▶ [Work required] Output the whole listing exactly, with no pictures.
........
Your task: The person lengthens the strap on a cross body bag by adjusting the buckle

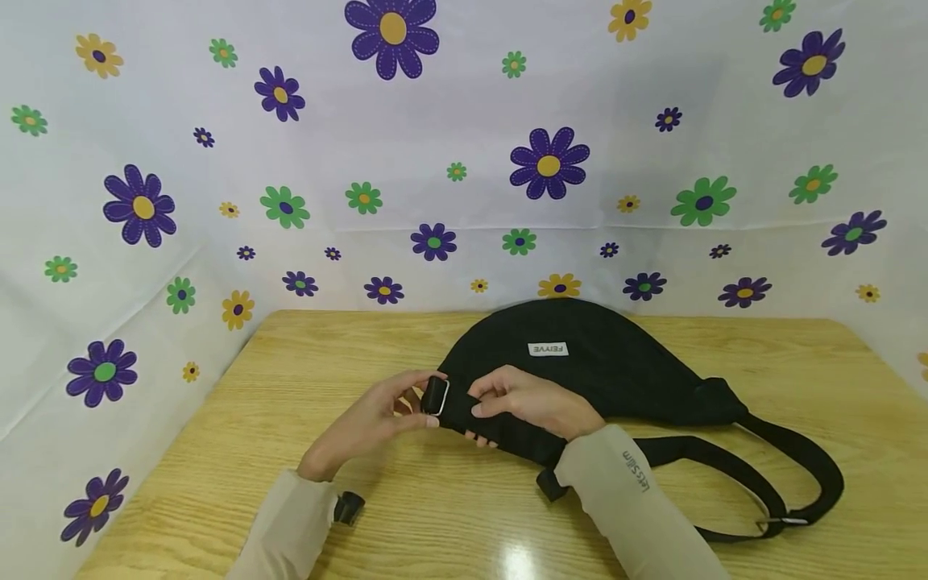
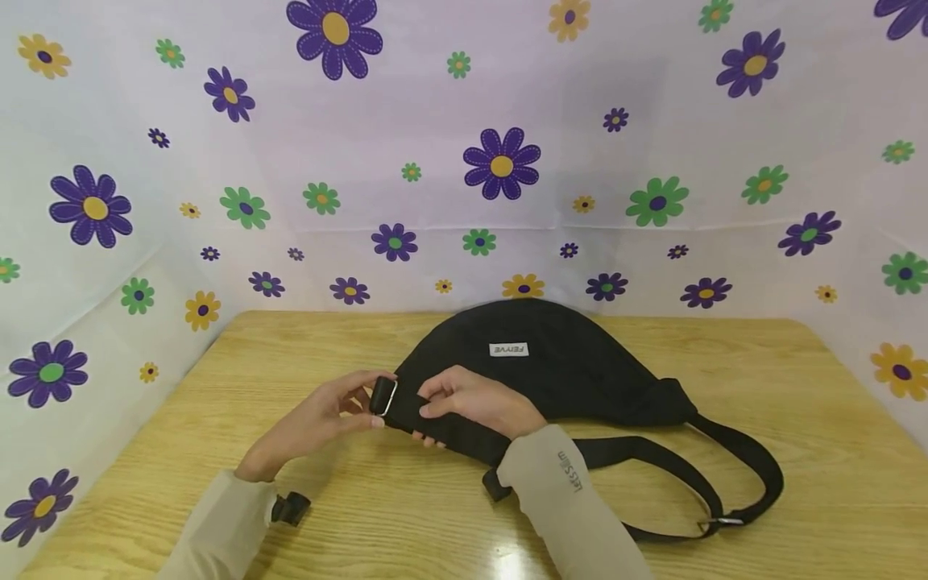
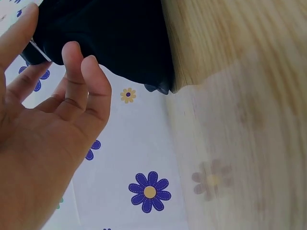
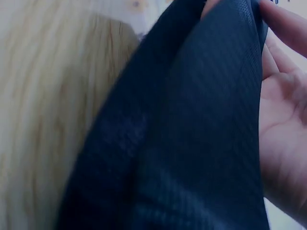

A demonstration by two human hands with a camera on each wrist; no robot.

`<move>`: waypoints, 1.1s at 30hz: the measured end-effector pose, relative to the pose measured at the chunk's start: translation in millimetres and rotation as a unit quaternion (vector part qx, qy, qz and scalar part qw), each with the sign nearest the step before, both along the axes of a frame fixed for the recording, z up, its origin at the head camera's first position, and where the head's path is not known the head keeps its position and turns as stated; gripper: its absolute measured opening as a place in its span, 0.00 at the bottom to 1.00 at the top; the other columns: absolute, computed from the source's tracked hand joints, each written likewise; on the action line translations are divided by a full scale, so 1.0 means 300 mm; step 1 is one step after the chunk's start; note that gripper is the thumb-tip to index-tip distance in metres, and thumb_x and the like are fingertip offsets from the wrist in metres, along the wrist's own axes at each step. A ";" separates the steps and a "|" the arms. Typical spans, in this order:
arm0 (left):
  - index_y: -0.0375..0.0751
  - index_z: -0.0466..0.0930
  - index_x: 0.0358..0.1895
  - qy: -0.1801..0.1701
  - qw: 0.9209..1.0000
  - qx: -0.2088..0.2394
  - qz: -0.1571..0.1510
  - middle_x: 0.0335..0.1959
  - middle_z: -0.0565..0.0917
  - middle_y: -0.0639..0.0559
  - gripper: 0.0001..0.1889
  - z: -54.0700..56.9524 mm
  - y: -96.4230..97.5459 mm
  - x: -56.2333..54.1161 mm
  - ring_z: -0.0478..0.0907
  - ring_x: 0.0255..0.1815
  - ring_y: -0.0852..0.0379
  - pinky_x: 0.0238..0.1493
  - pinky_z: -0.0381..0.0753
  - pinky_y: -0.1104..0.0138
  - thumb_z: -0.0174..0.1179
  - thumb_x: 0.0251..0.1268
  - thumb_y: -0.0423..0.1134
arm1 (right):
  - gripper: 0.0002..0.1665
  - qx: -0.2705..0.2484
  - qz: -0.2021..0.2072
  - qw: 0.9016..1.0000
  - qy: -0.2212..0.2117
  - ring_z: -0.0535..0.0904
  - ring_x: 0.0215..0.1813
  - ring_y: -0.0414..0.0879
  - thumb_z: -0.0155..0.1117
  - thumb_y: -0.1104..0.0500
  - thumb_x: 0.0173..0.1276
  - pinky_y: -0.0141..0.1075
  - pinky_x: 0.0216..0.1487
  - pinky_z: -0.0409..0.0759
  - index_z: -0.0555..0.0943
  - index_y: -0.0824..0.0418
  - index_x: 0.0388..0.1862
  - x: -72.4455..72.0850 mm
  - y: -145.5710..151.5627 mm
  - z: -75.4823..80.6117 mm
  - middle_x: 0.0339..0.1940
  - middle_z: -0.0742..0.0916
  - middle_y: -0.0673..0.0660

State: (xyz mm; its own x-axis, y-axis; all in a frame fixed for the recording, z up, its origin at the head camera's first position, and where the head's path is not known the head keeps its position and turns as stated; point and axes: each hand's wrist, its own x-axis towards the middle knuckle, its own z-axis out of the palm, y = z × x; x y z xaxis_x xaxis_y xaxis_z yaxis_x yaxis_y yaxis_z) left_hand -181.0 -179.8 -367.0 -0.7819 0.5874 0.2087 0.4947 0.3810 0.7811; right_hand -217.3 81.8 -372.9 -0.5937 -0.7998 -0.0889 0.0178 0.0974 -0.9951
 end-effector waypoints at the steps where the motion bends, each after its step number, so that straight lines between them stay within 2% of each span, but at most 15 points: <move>1: 0.32 0.72 0.69 0.000 1.000 0.000 0.001 0.52 0.81 0.41 0.27 0.001 0.000 0.000 0.77 0.39 0.55 0.43 0.80 0.63 0.66 0.69 0.33 | 0.08 0.001 0.003 1.000 0.006 0.85 0.34 0.49 0.56 0.69 0.75 0.41 0.45 0.82 0.82 0.72 0.43 -0.001 0.002 0.000 0.34 0.88 0.59; 6: 0.31 0.72 0.69 0.004 1.000 0.004 -0.001 0.54 0.82 0.41 0.27 0.000 0.002 -0.001 0.78 0.39 0.55 0.42 0.80 0.63 0.67 0.68 0.32 | 0.07 -0.023 0.010 0.999 0.027 0.85 0.32 0.47 0.54 0.71 0.75 0.38 0.41 0.83 0.79 0.75 0.42 0.004 -0.020 -0.001 0.33 0.88 0.59; 13: 0.34 0.79 0.59 0.003 1.000 0.019 -0.019 0.47 0.83 0.46 0.21 -0.004 0.015 0.002 0.78 0.37 0.55 0.38 0.80 0.64 0.70 0.64 0.30 | 0.07 -0.038 -0.036 0.998 0.018 0.83 0.31 0.47 0.53 0.71 0.76 0.38 0.39 0.82 0.79 0.74 0.42 0.033 -0.069 0.011 0.31 0.86 0.56; 17: 0.35 0.79 0.59 0.009 1.000 0.014 -0.022 0.47 0.82 0.47 0.20 -0.006 0.016 0.001 0.78 0.38 0.55 0.39 0.80 0.64 0.69 0.65 0.31 | 0.08 -0.033 -0.042 0.998 0.015 0.83 0.31 0.48 0.53 0.70 0.76 0.39 0.41 0.82 0.79 0.74 0.43 0.036 -0.071 0.016 0.32 0.87 0.56; 21: 0.35 0.77 0.62 0.010 1.000 0.000 -0.018 0.47 0.82 0.48 0.21 -0.005 0.012 -0.002 0.78 0.39 0.54 0.40 0.79 0.64 0.67 0.67 0.32 | 0.09 -0.014 -0.014 1.000 0.016 0.85 0.35 0.50 0.53 0.71 0.76 0.41 0.45 0.84 0.79 0.76 0.47 0.022 -0.044 0.016 0.36 0.88 0.61; 25: 0.34 0.75 0.66 0.001 1.000 -0.005 -0.001 0.48 0.81 0.48 0.24 -0.003 0.005 -0.002 0.78 0.41 0.53 0.42 0.78 0.64 0.67 0.68 0.32 | 0.06 0.025 0.033 0.999 0.026 0.86 0.37 0.52 0.52 0.73 0.75 0.40 0.49 0.83 0.77 0.75 0.41 0.006 0.003 0.017 0.36 0.89 0.65; 29: 0.34 0.74 0.67 -0.001 1.000 -0.005 0.008 0.47 0.81 0.49 0.25 -0.002 0.000 -0.003 0.78 0.41 0.53 0.41 0.78 0.64 0.67 0.68 0.32 | 0.06 0.040 0.066 0.996 0.043 0.87 0.34 0.48 0.51 0.75 0.74 0.37 0.46 0.82 0.76 0.74 0.37 -0.011 0.032 0.016 0.34 0.89 0.64; 33: 0.34 0.74 0.66 0.000 1.000 -0.004 0.009 0.47 0.80 0.49 0.24 -0.002 -0.002 -0.002 0.78 0.41 0.53 0.41 0.78 0.65 0.67 0.68 0.32 | 0.07 0.028 0.072 0.996 0.053 0.86 0.31 0.46 0.49 0.75 0.75 0.36 0.39 0.83 0.76 0.75 0.38 -0.017 0.027 0.015 0.34 0.89 0.64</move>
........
▶ [Answer to this exercise]
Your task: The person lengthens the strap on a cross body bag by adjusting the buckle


A demonstration by two human hands with a camera on each wrist; no robot.

`<move>`: waypoints, 1.1s at 30hz: the measured end-effector pose, relative to the pose measured at the chunk's start: translation in millimetres and rotation as a unit quaternion (vector part qx, qy, qz and scalar part qw), each with the sign nearest the step before, both along the axes of a frame fixed for the recording, z up, its origin at the head camera's first position, and where the head's path is not known the head keeps its position and turns as stated; gripper: its absolute measured opening as a place in its span, 0.00 at the bottom to 1.00 at the top; the other columns: absolute, computed from the source's tracked hand joints, each written likewise; on the action line translations are divided by a full scale, so 1.0 means 300 mm; step 1 is one step after the chunk's start; note that gripper is the thumb-tip to index-tip distance in metres, and thumb_x and the like are fingertip offsets from the wrist in metres, along the wrist's own axes at each step. A ";" separates the steps and a "|" the arms. Typical spans, in this order:
arm0 (left):
  - index_y: -0.0375..0.0751
  - index_z: -0.0466..0.0930
  - index_x: 0.0358..0.1895
  - qy: -0.1801..0.1701
  - qw: 0.9209..1.0000
  - qx: -0.2088..0.2394
  - qz: -0.1571..0.1510
  - middle_x: 0.0335..0.1959
  - middle_z: -0.0565..0.0917
  - middle_y: -0.0639..0.0559
  - gripper: 0.0001..0.1889
  - z: -54.0700..56.9524 mm
  - y: -96.4230..97.5459 mm
  - x: -56.2333..54.1161 mm
  - ring_z: -0.0478..0.0907
  - ring_x: 0.0255..0.1815
  - ring_y: -0.0852..0.0379
  - pinky_x: 0.0238..0.1493
  - pinky_z: -0.0381..0.0753
  - pinky_y: -0.1104..0.0138
  - thumb_z: -0.0174..0.1179
  - thumb_x: 0.0251..0.1268
  - thumb_y: -0.0423..0.1134
arm1 (right):
  - gripper: 0.0002..0.1665
  - qx: -0.2705..0.2484
  - qz: -0.2021..0.2072
  - qw: 0.9016..1.0000
  - qy: -0.2212..0.2117
  - ring_z: -0.0535..0.0904
  - ring_x: 0.0215..0.1813
  - ring_y: -0.0414..0.0879
  - thumb_z: -0.0155..0.1117
  - thumb_y: -0.1104..0.0500
  - thumb_x: 0.0173..0.1276
  - pinky_y: -0.0141..0.1075
  - pinky_x: 0.0216..0.1487
  - pinky_z: -0.0409..0.0759
  - index_z: -0.0555..0.0943
  - index_y: -0.0824..0.0418
  - index_x: 0.0388..0.1862
  - x: -72.4455..72.0850 mm
  - y: -145.5710..151.5627 mm
  - z: -75.4823..80.6117 mm
  - middle_x: 0.0339..0.1940
  - middle_z: -0.0742..0.0916
  - middle_y: -0.0673..0.0660

State: (xyz mm; its own x-axis, y-axis; all in a frame fixed for the recording, z up, its origin at the head camera's first position, and where the head's path is not known the head keeps its position and turns as stated; point and axes: each hand's wrist, its own x-axis towards the middle knuckle, its own z-axis out of the palm, y = z × x; x y z xaxis_x xaxis_y xaxis_z yaxis_x yaxis_y yaxis_z) left_hand -181.0 -179.8 -367.0 -0.7819 0.5874 0.2087 0.4947 0.3810 0.7811; right_hand -217.3 81.8 -372.9 -0.5937 -0.7998 -0.0889 0.0178 0.0974 -0.9951
 end-effector waypoints at the steps where the motion bends, each after its step number, so that straight lines between them stay within 2% of each span, but at most 15 points: <move>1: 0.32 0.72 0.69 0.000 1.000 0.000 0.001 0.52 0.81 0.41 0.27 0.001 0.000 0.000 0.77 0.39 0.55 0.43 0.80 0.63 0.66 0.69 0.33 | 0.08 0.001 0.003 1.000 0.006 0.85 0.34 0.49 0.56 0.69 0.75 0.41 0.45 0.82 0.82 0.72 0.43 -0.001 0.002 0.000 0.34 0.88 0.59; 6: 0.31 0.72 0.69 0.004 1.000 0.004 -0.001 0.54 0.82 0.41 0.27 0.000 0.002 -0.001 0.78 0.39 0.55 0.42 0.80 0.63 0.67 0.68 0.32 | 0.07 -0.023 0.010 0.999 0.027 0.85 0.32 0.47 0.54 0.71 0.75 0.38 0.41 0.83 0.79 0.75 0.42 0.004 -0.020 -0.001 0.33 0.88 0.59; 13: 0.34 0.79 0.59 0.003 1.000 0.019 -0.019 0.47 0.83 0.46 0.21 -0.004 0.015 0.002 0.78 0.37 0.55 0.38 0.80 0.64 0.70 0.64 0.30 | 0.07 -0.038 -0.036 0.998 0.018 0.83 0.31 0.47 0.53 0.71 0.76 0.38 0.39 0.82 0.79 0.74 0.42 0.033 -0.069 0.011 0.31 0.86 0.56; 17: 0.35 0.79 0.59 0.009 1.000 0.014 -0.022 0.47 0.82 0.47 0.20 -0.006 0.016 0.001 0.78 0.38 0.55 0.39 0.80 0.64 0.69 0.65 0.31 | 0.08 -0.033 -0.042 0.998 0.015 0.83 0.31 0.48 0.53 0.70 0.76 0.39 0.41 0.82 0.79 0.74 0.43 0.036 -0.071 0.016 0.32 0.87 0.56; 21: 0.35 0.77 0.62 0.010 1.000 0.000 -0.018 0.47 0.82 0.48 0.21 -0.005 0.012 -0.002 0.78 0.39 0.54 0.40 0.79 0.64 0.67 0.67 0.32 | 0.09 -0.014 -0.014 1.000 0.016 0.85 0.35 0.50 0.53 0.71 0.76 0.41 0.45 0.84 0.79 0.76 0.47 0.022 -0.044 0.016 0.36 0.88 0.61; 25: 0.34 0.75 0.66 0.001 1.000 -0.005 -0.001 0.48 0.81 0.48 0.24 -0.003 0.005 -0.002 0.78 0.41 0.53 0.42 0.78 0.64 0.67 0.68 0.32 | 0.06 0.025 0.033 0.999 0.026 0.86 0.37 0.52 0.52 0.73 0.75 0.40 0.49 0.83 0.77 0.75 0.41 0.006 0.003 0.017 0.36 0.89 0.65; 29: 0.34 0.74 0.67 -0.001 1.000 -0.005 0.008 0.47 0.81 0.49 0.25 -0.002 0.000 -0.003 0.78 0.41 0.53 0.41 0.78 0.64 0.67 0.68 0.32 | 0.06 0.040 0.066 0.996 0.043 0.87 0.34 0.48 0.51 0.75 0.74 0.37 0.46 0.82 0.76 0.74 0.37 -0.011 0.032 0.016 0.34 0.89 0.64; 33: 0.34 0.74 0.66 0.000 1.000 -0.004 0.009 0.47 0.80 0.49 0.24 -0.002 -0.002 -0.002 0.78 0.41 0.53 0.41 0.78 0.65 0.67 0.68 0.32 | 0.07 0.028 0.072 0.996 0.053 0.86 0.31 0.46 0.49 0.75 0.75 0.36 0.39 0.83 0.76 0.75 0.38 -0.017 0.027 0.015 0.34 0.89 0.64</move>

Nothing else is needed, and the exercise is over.